Last week, the rebuilt Liverpool's Everyman Theatre, designed by architects Haworth Tompkins, won the Royal Institute of British Architects Stirling Prize, beating rivals such as the Shard and the Olympic aquatic centre. In the Telegraph, Ellis Woodman wrote that it is a building of "quiet but considerable substance". He said: "How long some of the flashier candidates for this year's prize will retain their glamour is open to question, but Haworth Tompkins' building looks certain to be well used and much admired for many years to come." In the Guardian, Oliver Wainwright said the project managed "that rare thing for a new building, of feeling like it's always been there". In the Financial Times, Edwin Heathcote said the shortlist "reveals Britain's continuing reliance on the public sector for architectural quality. With the exception of the Shard, all the buildings here were built with public money".
Changing face of the high street inked in
Data on the changing make-up of UK town centres featured in the press earlier this month. The Guardian said Experian's figures show that "Britain's high streets have been transformed in the last ten years and the change is well illustrated by the rise of tattoo parlours - shopping parades are increasingly populated by retail outlets where the customer actually needs to be there". The Daily Mail spoke to a tattoo artist in Ashford, Kent, in a studio set up last year in an empty unit between a cafe and an estate agent. Josh Stafford told the paper: "It's easier to set up tattoo parlours and get the equipment now. I think it's also because tattoos are becoming more accepted in the workplace."

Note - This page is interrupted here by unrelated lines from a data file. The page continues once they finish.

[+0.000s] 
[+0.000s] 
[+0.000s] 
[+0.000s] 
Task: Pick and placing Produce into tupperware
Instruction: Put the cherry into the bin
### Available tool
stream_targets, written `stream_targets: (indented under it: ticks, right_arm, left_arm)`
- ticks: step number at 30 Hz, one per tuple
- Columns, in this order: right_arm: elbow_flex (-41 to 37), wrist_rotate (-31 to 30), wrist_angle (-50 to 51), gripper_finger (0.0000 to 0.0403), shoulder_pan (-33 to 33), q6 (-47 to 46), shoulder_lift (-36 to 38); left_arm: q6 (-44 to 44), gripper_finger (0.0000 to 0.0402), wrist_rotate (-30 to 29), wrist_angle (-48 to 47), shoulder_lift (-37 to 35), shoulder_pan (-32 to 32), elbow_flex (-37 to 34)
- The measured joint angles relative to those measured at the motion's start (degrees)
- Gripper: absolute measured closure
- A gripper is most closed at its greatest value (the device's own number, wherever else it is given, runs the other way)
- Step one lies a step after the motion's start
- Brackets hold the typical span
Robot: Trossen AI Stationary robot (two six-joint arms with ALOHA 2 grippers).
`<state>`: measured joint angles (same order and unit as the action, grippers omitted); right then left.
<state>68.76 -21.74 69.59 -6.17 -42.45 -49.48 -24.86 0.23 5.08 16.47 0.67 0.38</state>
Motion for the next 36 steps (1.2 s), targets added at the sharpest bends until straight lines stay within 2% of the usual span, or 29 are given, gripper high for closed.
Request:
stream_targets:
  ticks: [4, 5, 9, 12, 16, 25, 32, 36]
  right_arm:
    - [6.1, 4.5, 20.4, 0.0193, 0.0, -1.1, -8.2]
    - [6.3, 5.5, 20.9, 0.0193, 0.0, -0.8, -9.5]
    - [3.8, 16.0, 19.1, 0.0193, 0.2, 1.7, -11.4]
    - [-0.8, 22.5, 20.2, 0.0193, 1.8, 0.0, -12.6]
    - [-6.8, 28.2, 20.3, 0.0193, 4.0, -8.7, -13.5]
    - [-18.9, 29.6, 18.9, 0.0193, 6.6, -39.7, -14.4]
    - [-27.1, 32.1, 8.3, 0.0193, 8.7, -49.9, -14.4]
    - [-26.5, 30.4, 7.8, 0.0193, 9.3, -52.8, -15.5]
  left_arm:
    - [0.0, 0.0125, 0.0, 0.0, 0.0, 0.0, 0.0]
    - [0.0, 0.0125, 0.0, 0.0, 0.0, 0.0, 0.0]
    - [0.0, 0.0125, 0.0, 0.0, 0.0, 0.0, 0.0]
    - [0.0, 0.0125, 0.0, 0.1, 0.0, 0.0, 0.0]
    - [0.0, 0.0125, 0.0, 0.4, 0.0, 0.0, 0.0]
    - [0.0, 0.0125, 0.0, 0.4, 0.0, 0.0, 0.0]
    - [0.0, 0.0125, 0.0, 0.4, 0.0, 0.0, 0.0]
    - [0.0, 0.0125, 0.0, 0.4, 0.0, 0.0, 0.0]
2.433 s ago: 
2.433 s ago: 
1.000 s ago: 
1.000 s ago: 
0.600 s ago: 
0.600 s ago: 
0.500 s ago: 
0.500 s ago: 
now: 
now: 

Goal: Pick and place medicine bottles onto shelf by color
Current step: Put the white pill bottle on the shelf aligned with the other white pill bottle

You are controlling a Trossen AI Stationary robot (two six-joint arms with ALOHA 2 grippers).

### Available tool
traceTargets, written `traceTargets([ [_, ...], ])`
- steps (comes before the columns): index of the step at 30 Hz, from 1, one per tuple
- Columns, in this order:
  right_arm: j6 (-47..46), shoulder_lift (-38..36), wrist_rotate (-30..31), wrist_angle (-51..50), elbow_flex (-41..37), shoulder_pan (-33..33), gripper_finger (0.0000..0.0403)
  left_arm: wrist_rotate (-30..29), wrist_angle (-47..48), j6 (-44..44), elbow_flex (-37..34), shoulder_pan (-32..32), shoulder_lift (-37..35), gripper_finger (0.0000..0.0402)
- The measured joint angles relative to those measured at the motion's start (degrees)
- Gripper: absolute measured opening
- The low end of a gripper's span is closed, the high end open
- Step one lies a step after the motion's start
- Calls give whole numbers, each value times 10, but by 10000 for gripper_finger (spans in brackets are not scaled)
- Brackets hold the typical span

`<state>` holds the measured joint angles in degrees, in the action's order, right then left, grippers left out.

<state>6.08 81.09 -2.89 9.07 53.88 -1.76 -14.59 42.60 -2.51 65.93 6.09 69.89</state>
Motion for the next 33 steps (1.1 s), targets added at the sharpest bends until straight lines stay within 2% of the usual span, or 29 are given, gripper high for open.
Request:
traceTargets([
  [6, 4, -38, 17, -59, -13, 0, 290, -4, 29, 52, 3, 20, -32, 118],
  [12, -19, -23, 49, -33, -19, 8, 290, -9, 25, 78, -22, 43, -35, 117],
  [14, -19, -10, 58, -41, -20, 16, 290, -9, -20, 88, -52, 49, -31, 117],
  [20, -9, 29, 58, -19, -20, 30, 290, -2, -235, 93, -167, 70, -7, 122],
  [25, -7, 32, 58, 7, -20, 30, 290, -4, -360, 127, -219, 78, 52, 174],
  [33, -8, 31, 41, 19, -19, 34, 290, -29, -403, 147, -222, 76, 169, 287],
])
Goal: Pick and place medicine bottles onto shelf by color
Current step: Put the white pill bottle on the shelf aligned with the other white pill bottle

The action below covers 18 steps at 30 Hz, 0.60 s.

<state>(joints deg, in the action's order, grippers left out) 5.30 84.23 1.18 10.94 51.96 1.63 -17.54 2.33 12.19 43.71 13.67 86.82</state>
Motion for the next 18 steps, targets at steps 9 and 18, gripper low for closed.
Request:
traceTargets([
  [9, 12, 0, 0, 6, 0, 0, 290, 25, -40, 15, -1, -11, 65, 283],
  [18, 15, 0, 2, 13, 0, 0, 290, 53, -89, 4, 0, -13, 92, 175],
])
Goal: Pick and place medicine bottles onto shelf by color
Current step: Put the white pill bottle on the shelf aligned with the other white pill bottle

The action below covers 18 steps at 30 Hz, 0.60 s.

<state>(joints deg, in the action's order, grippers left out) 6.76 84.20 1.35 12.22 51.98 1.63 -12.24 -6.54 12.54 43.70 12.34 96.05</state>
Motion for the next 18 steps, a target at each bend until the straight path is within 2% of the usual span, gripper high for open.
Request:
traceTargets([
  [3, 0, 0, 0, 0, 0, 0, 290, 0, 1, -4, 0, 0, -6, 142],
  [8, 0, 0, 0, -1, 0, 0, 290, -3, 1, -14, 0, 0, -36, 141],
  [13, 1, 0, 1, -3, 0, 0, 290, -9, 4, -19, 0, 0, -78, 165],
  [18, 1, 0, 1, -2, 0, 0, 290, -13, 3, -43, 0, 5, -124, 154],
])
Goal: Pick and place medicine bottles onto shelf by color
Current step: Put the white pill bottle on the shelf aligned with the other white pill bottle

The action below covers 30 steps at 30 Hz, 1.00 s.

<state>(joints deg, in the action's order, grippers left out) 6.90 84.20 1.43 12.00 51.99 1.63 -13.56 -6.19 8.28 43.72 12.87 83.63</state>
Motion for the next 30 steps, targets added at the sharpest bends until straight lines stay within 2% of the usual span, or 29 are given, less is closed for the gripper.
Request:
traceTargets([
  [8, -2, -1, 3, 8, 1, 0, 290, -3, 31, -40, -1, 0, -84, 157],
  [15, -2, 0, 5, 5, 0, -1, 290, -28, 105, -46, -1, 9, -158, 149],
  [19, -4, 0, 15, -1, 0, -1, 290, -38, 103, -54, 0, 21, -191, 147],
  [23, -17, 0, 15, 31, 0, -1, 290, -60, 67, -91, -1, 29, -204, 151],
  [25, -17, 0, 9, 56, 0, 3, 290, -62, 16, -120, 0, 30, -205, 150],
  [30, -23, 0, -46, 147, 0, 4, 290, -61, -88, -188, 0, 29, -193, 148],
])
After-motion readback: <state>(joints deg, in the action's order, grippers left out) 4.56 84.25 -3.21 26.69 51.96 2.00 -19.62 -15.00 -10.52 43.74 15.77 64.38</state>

Sparks fly on housing at London Property fair
An international property fair in west London hit the headlines after activists arrived to protest the capital's housing crisis. Police were called to protests at MIPIM UK last week in Kensington Olympia, the London Evening Standard said. In the Guardian, Aditya Chakrabortty wrote that events such as MIPIM "raise the flag on the land grab that eventually leads to thousands of people being kicked out of their homes - and in many cases out of London. It is a forum that relies on invitation-only lunches and secret talks". But the event's organisers hit back in the Guardian's letters pages, saying Chakrabortty's account was "not one which people working to regenerate Britain's cities and towns would recognise". The letter said: "For 25 years - and this week in the UK for the first time - MIPIM has brought together public and private sector experts and contributed to the urban renaissance across the UK."